Le dijo ella, quizá en un tono muy alto. Carlos la miró, hizo un gesto irónico o de reproche, o los dos, y luego la señaló.

—¿Ya ves que en esta casa solo se piensa en dibujitos animados? Con razón Miguel está como está. ¡Cruzo los dedos, querida! Es que pienso en ese niño del metro y me da escalofríos.

Mary apagó el cigarrillo en el cenicero del tocador, se amarró fuerte el lazo de su bata. Carlos estaba matando el último sorbo de vino de su vaso de florcitas y acababa de acribillar el resto de su paciencia. Ella no tenía ninguna intención de pelear, había estado conteniéndose todo el rato. Pero esto no se lo iba a permitir: cómo era posible que la acusara de corromper a su hijo cuando el único culpable de los traumas de Miguel era él.
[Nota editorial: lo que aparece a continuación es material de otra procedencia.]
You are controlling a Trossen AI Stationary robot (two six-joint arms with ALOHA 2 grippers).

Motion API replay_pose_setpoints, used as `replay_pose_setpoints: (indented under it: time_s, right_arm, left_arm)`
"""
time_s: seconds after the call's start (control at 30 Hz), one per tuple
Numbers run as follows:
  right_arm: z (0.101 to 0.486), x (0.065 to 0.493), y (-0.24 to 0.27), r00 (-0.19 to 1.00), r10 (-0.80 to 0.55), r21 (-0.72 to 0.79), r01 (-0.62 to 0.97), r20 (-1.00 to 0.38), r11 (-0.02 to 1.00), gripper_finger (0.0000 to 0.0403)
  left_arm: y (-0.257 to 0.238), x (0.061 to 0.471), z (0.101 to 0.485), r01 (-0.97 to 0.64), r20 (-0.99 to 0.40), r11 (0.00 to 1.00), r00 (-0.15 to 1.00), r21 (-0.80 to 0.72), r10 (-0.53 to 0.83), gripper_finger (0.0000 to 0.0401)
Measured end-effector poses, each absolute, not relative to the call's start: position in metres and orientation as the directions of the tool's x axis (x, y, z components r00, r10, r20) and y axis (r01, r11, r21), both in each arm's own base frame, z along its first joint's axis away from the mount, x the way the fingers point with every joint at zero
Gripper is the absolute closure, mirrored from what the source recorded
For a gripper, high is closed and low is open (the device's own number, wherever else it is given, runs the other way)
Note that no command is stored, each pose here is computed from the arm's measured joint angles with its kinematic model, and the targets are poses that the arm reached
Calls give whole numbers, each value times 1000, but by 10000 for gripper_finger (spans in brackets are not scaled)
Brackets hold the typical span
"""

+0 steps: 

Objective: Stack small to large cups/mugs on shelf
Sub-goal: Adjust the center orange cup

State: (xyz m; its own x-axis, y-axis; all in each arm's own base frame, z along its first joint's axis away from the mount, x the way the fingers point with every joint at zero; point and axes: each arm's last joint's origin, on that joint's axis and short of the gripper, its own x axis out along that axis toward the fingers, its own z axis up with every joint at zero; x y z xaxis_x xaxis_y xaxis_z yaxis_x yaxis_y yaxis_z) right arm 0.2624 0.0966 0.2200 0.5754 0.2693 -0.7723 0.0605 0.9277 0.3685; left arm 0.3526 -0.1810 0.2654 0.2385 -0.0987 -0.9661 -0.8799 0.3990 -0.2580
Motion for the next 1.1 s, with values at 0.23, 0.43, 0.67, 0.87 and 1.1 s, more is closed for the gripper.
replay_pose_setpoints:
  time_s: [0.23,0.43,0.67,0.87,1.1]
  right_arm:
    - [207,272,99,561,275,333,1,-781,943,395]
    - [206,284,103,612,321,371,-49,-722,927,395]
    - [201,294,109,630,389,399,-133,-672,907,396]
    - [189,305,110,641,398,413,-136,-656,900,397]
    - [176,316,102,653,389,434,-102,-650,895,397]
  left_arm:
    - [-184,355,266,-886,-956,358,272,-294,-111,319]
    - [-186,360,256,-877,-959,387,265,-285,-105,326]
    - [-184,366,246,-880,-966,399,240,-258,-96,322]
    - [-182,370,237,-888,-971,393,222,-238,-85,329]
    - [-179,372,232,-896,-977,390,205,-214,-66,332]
—¡No sé qué mierda te pasa! Ahora te vienes a hacer la víctima cuando fuiste tú el que...

Carlos la paró, sacudió la mano como espantando a un bicho y le dijo que no empezara con eso. Puso cara de fastidio. Mary no podía creer que siempre fuera lo mismo: él los abandonaba, y eso había que aplaudirlo...

—¡Clap clap!

Le gritó, y aplaudió muy cerca de su cara. Él se echó hacia atrás y la miró aterrado. Pero ella que se quedaba lidiando con su hijo, con su trabajo y con el universo entero, era la culpable de todas las cosas malas que pasaban, hasta del suicida precoz. ¿Acaso ella había empujado a ese niño?
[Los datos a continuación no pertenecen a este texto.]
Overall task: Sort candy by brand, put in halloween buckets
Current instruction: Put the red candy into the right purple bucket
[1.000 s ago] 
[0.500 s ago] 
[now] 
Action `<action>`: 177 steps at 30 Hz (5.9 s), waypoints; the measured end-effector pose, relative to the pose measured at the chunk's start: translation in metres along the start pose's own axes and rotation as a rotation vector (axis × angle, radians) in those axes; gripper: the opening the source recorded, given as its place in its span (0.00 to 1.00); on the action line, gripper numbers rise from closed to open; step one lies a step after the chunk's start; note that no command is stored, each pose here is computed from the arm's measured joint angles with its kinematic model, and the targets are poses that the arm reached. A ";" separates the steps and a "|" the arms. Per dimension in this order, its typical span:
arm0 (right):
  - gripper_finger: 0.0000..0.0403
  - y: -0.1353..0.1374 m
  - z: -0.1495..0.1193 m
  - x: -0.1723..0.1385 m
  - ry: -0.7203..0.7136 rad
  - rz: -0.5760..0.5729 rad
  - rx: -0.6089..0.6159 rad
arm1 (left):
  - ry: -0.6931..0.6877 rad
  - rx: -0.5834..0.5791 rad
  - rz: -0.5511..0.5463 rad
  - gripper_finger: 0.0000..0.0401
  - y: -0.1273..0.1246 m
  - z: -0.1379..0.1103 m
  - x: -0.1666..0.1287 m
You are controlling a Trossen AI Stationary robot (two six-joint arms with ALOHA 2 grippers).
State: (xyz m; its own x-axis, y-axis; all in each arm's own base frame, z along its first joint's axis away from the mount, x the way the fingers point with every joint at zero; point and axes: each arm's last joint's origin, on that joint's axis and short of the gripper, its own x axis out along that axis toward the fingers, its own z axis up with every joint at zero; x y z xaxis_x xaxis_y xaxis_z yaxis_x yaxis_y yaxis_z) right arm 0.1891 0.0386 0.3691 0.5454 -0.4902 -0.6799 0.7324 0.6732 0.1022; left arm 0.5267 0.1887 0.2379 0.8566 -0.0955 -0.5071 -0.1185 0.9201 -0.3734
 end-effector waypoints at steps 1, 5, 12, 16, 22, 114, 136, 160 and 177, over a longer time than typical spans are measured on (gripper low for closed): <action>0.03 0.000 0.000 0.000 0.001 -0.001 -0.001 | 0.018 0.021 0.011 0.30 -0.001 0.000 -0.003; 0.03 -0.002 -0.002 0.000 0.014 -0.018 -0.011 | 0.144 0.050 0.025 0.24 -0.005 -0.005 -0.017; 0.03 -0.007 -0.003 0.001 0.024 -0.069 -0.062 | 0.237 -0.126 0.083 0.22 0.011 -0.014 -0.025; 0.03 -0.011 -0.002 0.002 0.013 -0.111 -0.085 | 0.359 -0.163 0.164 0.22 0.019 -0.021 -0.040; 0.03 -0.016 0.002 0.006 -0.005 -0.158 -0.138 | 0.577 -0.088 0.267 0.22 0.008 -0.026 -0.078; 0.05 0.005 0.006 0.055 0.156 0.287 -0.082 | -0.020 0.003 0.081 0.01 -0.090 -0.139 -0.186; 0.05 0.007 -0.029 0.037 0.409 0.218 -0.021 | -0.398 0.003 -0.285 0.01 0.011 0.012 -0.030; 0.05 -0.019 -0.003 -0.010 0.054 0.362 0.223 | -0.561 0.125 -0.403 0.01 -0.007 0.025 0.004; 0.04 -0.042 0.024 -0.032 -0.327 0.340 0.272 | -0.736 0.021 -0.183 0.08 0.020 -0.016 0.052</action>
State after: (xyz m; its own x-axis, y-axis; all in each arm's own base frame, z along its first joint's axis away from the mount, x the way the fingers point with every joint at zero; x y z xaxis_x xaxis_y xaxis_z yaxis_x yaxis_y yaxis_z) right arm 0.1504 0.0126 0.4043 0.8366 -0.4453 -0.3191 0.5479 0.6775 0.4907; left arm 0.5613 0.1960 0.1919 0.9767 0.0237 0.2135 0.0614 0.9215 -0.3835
—¡Acaso yo empujé a ese niño!

Gritó más fuerte, casi sin darse cuenta de lo que estaba gritando, porque no era eso lo que quería gritar sino todo lo demás: lo del abandono y esas cosas, pero eso fue lo que le salió. Y es que con Carlos siempre le salían cosas como esa.

—¡Destrucción!

Esta vez fue Miguel quien gritó y los dos corrieron hasta su cuarto. Cuando entraron, estaba parado sobre la cama con los ojos cerrados y una espada de plástico apuntando hacia el techo.

—Está soñando, no lo toques. Vete que yo me ocupo.

Dijo Mary, se arrodilló en la cama y le quitó la espada con cuidado de no despertarlo. Le bajó los brazos y lo acostó muy despacio. Carlos seguía allí, con la sábana en las manos. Lo arropó. Miguel murmuraba cosas.

—Habichuela, papi, bruja, muerte a Federico…

Mary se acostó pegada a su hijo, lo abrazó por la espalda, se secó las lágrimas con la capa de estrellitas desteñidas y la manchó con restos de rimmel. Carlos se acostó detrás de ella, también la abrazó. Mary no dijo nada, cerró los ojos y por un instante brevísimo sintió que en esa cama tan chica estaba toda su felicidad. Pero luego, en medio de la respiración de Miguel, de su llanto y del silencio, volvió a escuchar el sonido familiar, doloroso, de la puerta de salida.